Ecrit et publié par Chantal Flury, d’après un film de Disney, le 20 Octobre 2012.background-2008_039_thumb5 dans LE ROI LION.

 

LE ROI LION II. L’HONNEUR DE LA TRIBU.

L'Honneur de la tribu

LE ROI LION II. L’HONNEUR DE LA TRIBU.

Le roi Simba et la reine Nala ont eu un lionceau. C’est Rafiki, un vieux Babouin qui est chargé de le présenter à son peuple sous le regard plein de fierté de ses parents.

Ce bébé lion est une fille, la princesse Kiara est son nom.  Rafiki a peint son portrait avec celui de son père qui est très satisfait et heureux.

Néanmoins en regardant sa fille, Simba pense aux Rebelles qui vivent près de la terre des lions. Ils sont commandés par Zira une lionne féroce et Scar un lion cruel. Ils ont été bannis, tous deux, par Simba. Scar a choisi  leur fils Kovu pour devenir le futur roi. 

Zira est ravie d’apprendre la naissance d’une fille. Seuls les garçons, pense-telle, deviennent roi. Kovu sera donc le prochain roi…

Les mois s’écoulent. Kiara est devenue une petite lionne qui aime l’aventure. Elle explore le royaume …

 » Ne t’éloigne jamais trop du Rocher du Lion.  » Lui rappelle Simba.

Simba demande à Timon et Pumbaa de la surveiller avec attention.  Mais pendant qu’elles sont occupées, Kiara s’éloigne de ses nourrices, hors de leur vue…

Soudain, elle se retrouve face à face avec Kovu !

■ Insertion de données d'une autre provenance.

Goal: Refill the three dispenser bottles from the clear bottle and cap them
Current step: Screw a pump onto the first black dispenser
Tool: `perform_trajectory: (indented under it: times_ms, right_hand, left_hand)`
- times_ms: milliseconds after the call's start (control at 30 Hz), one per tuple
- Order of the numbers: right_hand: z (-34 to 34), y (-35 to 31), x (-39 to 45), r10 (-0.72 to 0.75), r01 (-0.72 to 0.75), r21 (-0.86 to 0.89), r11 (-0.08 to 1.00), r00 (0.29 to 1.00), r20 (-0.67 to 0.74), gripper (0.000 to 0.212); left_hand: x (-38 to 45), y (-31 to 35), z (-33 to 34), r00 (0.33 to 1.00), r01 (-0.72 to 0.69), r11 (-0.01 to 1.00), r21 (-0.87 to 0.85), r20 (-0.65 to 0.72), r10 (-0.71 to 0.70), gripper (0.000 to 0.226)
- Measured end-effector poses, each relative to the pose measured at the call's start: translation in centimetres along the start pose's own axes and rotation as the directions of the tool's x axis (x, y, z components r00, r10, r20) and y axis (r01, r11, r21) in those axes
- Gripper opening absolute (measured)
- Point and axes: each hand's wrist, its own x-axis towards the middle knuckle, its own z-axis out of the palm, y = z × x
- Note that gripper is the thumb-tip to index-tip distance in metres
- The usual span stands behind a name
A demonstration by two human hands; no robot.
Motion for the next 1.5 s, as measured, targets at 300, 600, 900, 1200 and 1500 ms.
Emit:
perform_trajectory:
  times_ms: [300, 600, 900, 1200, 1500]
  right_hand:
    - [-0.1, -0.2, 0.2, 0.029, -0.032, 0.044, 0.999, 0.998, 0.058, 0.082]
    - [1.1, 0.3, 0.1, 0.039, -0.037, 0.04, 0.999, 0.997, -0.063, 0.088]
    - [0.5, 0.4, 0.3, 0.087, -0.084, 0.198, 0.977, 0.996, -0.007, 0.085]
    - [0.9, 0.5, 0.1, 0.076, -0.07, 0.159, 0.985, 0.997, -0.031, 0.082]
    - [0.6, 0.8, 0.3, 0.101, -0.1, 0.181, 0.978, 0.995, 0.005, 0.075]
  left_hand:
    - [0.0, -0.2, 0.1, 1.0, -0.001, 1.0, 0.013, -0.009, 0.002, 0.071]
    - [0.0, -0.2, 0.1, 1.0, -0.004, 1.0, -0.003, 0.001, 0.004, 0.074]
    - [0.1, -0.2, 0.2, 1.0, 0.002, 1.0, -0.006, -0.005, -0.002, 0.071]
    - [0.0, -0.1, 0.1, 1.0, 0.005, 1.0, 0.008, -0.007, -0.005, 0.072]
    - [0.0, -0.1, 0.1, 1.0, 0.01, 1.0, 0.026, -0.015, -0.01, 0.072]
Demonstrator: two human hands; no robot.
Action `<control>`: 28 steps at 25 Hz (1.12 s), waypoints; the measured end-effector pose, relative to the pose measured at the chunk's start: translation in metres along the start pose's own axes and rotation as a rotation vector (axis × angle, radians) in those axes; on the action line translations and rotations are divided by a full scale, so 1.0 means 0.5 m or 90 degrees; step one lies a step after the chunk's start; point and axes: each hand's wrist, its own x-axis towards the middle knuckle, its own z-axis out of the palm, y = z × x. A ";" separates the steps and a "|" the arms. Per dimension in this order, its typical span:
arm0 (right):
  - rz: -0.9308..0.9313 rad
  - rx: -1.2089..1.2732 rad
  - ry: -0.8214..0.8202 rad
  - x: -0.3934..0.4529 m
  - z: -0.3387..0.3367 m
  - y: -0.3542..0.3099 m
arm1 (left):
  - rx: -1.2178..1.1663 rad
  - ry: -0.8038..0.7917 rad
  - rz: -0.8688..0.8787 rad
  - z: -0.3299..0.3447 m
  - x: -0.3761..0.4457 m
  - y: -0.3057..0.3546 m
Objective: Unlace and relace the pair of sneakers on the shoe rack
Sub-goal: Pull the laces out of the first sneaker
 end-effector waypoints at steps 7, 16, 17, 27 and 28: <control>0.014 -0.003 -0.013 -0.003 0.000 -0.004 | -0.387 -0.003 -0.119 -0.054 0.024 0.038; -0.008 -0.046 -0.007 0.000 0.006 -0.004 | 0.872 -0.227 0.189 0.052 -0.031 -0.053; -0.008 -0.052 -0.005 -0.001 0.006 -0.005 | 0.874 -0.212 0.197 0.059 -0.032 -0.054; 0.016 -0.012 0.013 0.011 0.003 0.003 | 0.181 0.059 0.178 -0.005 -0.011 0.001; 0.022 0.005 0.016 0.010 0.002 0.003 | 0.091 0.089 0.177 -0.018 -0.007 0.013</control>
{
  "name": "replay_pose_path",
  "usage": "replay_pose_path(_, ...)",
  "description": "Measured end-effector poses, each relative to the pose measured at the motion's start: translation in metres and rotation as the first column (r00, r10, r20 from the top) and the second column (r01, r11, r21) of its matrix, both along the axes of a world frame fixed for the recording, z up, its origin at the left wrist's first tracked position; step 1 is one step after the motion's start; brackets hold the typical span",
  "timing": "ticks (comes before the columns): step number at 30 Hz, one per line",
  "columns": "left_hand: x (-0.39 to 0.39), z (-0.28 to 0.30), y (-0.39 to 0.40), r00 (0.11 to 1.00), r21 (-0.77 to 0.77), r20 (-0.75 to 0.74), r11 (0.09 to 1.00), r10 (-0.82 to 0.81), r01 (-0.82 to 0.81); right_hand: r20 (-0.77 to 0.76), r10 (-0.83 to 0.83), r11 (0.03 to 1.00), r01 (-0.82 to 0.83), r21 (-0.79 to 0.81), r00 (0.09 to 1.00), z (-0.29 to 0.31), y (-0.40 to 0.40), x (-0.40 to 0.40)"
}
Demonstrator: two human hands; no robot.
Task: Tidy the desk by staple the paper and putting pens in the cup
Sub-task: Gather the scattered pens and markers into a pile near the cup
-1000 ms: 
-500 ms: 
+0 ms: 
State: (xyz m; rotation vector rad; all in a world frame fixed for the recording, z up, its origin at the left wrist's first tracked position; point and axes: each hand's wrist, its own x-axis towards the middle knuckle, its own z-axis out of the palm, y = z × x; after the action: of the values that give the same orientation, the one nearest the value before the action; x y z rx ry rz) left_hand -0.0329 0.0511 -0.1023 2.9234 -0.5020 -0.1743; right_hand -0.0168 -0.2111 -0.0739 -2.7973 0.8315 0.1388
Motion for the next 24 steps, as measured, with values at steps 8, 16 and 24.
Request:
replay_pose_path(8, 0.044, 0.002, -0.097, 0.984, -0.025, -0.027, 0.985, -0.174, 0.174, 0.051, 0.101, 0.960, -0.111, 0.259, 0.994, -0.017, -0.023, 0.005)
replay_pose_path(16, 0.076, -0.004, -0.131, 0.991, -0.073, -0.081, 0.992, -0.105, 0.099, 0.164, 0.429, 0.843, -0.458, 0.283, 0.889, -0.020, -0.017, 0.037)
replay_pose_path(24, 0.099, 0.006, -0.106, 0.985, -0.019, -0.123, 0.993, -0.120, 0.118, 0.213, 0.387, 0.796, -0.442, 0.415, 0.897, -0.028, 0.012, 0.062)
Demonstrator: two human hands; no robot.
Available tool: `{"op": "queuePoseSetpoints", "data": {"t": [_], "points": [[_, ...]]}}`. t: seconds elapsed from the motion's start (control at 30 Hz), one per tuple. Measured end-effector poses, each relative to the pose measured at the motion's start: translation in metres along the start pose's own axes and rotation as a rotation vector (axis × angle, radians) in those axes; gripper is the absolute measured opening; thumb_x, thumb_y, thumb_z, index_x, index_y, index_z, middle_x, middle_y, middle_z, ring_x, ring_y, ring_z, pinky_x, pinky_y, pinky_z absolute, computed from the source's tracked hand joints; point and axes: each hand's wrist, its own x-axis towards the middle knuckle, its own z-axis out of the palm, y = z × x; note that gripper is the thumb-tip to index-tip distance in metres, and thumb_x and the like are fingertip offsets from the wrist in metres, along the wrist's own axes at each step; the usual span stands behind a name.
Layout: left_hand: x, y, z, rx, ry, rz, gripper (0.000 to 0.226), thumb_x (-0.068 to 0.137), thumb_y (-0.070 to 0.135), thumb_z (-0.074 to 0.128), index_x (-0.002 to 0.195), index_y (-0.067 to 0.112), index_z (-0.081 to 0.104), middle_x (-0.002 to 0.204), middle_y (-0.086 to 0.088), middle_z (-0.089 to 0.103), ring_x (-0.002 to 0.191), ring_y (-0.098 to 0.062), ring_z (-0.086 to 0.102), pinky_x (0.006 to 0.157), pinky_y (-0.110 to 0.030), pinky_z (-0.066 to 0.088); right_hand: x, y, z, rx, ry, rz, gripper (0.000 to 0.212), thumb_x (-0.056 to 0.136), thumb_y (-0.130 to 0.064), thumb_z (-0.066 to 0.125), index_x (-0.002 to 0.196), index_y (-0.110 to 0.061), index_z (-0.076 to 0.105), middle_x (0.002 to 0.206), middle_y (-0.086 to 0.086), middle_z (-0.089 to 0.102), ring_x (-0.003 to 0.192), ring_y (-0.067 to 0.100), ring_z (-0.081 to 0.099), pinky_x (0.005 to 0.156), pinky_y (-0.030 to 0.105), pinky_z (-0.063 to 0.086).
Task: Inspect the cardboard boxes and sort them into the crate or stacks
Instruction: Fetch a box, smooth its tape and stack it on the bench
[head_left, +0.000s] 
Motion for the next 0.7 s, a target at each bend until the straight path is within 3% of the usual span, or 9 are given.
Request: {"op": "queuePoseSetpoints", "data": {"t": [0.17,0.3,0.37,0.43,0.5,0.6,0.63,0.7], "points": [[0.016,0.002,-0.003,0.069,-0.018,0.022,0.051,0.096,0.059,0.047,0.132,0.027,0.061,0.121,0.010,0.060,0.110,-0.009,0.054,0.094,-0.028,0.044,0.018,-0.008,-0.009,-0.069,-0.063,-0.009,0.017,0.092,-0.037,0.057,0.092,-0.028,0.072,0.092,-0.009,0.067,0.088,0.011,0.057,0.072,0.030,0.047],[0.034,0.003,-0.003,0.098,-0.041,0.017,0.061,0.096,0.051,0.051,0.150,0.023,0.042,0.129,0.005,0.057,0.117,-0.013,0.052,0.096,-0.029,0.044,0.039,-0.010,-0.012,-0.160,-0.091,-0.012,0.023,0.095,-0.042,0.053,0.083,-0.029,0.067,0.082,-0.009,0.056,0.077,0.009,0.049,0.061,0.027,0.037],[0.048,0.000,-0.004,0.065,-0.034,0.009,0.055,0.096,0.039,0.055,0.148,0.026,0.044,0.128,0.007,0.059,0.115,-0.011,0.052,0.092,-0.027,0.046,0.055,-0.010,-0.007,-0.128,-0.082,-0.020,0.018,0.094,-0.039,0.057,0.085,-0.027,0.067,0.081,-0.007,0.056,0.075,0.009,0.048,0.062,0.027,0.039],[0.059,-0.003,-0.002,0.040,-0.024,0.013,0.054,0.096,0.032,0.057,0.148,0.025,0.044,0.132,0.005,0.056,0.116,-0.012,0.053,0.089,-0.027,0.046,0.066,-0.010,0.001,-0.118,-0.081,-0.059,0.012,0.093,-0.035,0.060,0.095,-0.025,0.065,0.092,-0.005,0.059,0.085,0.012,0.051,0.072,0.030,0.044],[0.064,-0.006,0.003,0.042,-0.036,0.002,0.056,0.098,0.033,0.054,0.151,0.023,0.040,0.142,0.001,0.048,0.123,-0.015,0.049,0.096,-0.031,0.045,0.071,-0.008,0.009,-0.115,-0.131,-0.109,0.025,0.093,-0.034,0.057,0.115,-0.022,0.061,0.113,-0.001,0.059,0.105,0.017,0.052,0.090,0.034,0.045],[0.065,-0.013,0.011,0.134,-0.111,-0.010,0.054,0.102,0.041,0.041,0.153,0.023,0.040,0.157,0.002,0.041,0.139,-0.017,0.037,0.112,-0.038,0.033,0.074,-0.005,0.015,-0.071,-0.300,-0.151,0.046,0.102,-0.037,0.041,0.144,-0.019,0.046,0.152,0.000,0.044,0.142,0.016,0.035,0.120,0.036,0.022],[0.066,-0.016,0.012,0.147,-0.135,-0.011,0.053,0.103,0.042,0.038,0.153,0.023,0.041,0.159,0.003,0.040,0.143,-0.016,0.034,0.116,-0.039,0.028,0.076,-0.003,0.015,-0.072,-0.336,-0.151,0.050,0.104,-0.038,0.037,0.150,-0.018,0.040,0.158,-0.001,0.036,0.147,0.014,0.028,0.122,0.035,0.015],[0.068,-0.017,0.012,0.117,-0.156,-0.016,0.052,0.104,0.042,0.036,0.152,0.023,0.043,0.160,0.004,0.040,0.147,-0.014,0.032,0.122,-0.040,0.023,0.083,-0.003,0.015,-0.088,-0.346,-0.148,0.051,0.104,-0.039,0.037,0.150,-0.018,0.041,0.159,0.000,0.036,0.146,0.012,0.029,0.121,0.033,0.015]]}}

 » Mon père m’a dit de ne jamais tourner le dos à un Rebelle !  » Dit Kiara.

 » Tu as raison d’obéir à ton papa !  » Se moque Kovu. Puis il se met à bondir de rochers en rochers.

Kiara le suit dans le marécage. Mais elle est surprise de voir les rochers bouger… Ce sont des crocodiles ! Tous les deux arrivent in extrémis à leur échapper.

Les deux lionceaux se mettent ensuite à jouer comme des fous ! Un rugissement les stoppe.  C’est Simba qui sépare les deux lionceaux. Puis un autre rugissement retentit, c’est Zira.

 » Prends ton fils et part ! Tu es bannie de mon territoire !  » Crie Simba à Zira.

Kiara et Kovu se quittent alors, pour suivre leurs parents, tristement.

De retour au Rocher du Lion, Simba est en colère après sa fille.

 » Tu dois être sensée car tu es la future reine ! « 

 » Si je ne veux pas être reine ?  » Rétorque Kiara.

 » C’est ton devoir !  » Ajoute glacial son père.

Kiara sait que son père a raison. Mais elle regrette de ne pouvoir être amie avec Kovu…

Zira est en colère après Kovu qui s’est aussi éloigné d’elle.

 » Je voulais juste qu’elle soit mon amie.  » Répond-il. Zira réfléchit : C’est une très bonne idée, mon fils. Ainsi Simba t’acceptera dans sa tribu et tu pourras prendre sa place…

Les mois passent… Et Zoru, dressé par Zira sa mère, est maintenant un lion féroce. Il veut reprendre la Terre des lions.

Kiara est devenue une belle lionne. Aujourd’hui pour la première fois, elle part chasser seule. Mais Zira a fait mettre le feu à la savane…Elle envoie Kovu, qui s’élance, la chercher. Il trouve Kiara évanouie… Il la porte vers les marécages. Alors Simba, d’un coup surgit.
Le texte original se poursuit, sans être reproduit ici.